M. Christian SAUTTER, adjoint. - Monsieur le Maire, je répondrai à M. GAREL, qui a très clairement exposé les faits, qu'effectivement la Commission administrative de la Bourse du travail a refusé l'admission au sein de cette structure de l'union syndicale "G 10 Solidaires" de Paris.
Comme vous l'avez rappelé, en vertu de l'article 5 du décret du 3 avril 1970, c'est cette Commission administrative qui se prononce sur les demandes d'admission présentées par des organisations syndicales.
En fonction de l'article 7 du même décret, "un recours gracieux peut être exercé devant le Conseil de Paris contre toutes les décisions de la Commission administrative, y compris celles concernant les admissions et les exclusions".
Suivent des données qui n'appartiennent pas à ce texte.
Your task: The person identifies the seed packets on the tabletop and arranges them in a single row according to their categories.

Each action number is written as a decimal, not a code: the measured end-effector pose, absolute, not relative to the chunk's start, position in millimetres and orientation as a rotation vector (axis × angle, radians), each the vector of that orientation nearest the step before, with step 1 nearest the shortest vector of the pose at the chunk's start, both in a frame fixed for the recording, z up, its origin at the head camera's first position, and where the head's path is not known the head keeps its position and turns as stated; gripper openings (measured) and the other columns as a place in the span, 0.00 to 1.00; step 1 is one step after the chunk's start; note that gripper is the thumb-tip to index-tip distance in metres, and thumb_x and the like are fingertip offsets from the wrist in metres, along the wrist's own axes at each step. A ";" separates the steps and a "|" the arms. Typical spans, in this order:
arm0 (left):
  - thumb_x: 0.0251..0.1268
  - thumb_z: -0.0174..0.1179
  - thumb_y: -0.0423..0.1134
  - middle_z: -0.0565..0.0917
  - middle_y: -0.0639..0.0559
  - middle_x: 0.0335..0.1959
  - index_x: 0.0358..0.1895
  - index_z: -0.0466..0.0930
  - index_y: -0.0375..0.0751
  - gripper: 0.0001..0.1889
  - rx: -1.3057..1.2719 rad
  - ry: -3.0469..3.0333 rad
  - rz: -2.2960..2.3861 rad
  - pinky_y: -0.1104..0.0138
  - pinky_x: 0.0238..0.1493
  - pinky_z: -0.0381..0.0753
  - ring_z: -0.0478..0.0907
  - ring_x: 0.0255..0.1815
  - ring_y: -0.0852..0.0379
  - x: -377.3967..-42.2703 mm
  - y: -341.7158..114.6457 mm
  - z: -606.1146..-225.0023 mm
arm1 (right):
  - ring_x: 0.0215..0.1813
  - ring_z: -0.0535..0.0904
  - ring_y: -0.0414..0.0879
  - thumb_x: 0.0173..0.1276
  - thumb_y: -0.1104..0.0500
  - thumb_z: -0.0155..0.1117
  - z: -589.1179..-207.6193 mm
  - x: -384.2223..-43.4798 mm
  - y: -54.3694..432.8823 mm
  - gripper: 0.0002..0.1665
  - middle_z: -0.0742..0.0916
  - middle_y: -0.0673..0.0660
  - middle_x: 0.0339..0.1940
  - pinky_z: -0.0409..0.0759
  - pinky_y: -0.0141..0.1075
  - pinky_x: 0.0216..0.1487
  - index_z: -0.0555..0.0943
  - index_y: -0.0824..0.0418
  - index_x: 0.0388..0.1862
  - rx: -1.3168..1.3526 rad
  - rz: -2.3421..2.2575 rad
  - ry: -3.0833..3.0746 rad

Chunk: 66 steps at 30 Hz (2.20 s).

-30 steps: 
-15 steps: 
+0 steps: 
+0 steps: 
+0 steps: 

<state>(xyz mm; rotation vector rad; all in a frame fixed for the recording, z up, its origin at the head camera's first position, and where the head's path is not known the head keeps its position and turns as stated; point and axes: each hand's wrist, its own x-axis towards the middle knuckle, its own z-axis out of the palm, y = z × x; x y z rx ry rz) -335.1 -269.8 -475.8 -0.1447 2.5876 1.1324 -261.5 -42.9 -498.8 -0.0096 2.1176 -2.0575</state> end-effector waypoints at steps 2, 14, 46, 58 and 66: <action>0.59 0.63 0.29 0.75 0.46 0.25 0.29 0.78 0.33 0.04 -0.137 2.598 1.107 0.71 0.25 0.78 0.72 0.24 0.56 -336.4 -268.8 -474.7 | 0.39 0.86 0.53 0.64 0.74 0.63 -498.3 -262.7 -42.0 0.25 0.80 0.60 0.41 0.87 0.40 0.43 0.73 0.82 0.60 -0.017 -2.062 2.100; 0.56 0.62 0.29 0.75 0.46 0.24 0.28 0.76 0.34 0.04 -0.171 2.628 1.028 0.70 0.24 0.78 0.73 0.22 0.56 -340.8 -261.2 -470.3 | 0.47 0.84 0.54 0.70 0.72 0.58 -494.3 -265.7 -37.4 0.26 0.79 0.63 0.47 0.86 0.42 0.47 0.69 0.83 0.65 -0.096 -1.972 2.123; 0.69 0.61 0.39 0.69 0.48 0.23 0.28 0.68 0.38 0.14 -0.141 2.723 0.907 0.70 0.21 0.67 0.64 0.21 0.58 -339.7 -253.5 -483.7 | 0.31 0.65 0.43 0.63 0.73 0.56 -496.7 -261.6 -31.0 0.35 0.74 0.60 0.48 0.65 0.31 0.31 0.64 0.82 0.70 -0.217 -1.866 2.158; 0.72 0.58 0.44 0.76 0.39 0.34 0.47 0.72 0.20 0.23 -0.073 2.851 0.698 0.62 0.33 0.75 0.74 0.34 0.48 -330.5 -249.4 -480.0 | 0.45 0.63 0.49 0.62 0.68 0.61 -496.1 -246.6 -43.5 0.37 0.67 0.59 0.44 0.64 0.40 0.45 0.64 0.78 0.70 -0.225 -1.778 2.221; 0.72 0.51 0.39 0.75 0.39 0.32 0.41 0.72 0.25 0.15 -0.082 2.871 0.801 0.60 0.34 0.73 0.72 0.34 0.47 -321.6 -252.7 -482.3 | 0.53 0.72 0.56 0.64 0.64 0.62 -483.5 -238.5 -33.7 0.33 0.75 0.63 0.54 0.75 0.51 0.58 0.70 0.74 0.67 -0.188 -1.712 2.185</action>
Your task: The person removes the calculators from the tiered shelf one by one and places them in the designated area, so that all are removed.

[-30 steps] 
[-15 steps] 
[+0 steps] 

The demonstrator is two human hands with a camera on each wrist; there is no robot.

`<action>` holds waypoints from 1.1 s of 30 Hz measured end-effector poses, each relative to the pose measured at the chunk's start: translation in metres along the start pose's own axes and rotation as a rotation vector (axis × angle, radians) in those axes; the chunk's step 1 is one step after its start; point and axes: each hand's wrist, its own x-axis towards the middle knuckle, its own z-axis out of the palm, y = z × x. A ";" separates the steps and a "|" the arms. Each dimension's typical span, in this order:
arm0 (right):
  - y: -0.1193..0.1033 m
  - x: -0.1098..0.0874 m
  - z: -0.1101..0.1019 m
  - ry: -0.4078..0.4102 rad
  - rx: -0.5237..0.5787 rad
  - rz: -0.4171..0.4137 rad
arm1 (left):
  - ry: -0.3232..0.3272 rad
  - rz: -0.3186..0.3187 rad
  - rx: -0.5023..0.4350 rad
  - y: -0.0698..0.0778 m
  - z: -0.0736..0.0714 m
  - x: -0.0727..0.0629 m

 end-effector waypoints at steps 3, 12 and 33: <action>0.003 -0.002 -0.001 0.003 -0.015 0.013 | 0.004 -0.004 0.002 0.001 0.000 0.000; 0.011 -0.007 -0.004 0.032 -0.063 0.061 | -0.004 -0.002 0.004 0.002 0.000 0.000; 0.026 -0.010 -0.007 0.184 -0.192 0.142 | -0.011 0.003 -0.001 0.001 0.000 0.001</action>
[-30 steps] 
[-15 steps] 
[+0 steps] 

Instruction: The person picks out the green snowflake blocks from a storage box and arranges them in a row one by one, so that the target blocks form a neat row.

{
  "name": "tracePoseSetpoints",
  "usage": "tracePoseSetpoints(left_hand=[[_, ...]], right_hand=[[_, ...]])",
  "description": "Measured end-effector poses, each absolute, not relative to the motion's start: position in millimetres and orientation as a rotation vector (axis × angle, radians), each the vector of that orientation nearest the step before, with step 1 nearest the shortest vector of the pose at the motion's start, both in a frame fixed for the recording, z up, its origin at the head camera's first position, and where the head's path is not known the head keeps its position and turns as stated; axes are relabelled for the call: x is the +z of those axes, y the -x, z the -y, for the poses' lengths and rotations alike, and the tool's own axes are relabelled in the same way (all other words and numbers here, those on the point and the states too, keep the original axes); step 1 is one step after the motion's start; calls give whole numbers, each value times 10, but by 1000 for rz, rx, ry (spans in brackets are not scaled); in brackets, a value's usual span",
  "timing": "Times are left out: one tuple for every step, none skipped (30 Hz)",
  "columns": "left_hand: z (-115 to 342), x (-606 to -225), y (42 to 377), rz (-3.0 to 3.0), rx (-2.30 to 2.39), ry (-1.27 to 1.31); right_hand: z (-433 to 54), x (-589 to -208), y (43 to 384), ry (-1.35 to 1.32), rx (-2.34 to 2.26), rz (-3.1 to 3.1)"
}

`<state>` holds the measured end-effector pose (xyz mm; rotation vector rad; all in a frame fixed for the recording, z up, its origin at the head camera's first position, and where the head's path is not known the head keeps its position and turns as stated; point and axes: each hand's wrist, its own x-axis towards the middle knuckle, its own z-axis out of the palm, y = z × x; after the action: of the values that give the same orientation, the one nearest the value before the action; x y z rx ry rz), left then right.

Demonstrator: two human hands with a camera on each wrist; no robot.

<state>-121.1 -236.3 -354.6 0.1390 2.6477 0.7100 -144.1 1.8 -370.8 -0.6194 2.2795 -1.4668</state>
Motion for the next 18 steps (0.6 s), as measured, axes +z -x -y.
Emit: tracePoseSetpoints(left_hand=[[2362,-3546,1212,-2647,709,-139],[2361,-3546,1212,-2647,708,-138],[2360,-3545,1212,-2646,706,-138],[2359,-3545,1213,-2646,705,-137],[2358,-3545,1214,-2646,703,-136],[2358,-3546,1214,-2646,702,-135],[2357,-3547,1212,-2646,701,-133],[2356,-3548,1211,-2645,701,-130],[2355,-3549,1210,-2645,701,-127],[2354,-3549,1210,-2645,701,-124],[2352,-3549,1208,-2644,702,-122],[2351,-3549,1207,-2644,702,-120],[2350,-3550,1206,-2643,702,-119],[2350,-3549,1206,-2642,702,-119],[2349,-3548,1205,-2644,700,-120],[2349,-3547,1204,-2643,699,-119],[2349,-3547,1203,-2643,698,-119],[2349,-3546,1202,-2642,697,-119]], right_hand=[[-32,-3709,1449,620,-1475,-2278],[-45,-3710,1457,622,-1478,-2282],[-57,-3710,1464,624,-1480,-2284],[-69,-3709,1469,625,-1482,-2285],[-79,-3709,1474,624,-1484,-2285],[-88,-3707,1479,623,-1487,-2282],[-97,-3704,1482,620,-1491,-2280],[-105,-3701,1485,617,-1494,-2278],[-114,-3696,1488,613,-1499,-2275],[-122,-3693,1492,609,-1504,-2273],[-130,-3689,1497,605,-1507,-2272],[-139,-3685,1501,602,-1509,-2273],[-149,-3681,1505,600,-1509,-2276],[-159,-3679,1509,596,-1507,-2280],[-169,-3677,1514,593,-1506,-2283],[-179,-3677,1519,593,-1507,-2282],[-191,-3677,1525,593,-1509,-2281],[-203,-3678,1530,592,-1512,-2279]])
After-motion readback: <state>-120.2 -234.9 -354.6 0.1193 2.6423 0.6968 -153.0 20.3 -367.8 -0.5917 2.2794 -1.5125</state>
En 1981 déjà, un recours similaire avait été effectué auprès du Maire de Paris et une étude juridique avait été réalisée pour voir quelle était la compétence exacte du Conseil de Paris. Les conclusions de cette étude ancienne étaient qu'il existait de sérieuses hésitations quant à la nature et à l'étendue exacte des compétences du Conseil de Paris saisi d'un tel recours gracieux.
De cette expertise ancienne, je tirerai deux conclusions :
- la première, c'est qu'il apparaît nécessaire et prudent de demander une nouvelle expertise juridique afin d'éviter les aléas d'un éventuel contentieux. Au vu des conclusions de cet examen juridique, la requête de l'union syndicale "G 10 Solidaires" de Paris sera examinée ;
- la deuxième conclusion, c'est que je suis évidemment, à titre personnel, comme l'ensemble de l'exécutif, tout à fait favorable à l'ouverture de la Bourse du travail à tous les syndicats qui ont une réelle représentation.
Merci.
M. Yves CONTASSOT, adjoint, président. - M. GAREL a la parole pour une minute.
M. Sylvain GAREL. - Merci pour les derniers mots que vous venez de prononcer en faveur de l'admission de tous les syndicats représentatifs à la Bourse du travail de Paris, puisque cette Bourse du travail, pour l'instant, n'accueille que des syndicats qui ont été reconnus en 1947, que nous sommes en 2001 et que les choses ont quand même un peu changé dans le paysage syndical.
Mais je voudrais qu'on aille quand même relativement vite. Or, s'il y a une nouvelle expertise juridique, j'ai peur que cela prenne encore beaucoup de temps et que ce soit un peu un moyen de "noyer le poisson".
Je souhaiterais d'ailleurs aussi que l'on puisse, dans les années qui viennent, ouvrir cette Bourse du travail aux associations de chômeurs, puisqu'elles sont maintenant nombreuses et importantes, malheureusement, étant donné que le nombre de chômeurs reste élevé, afin qu'elles puissent, elles aussi, bénéficier des locaux de la Bourse du travail.
Je souhaiterais qu'en tout cas la Ville étudie la possibilité de changer cette répartition qui se fait entre cinq syndicats depuis maintenant plus de cinquante ans.
Merci.
(Applaudissements sur les bancs du groupe "Les Verts").
M. Yves CONTASSOT, adjoint, président. - Merci.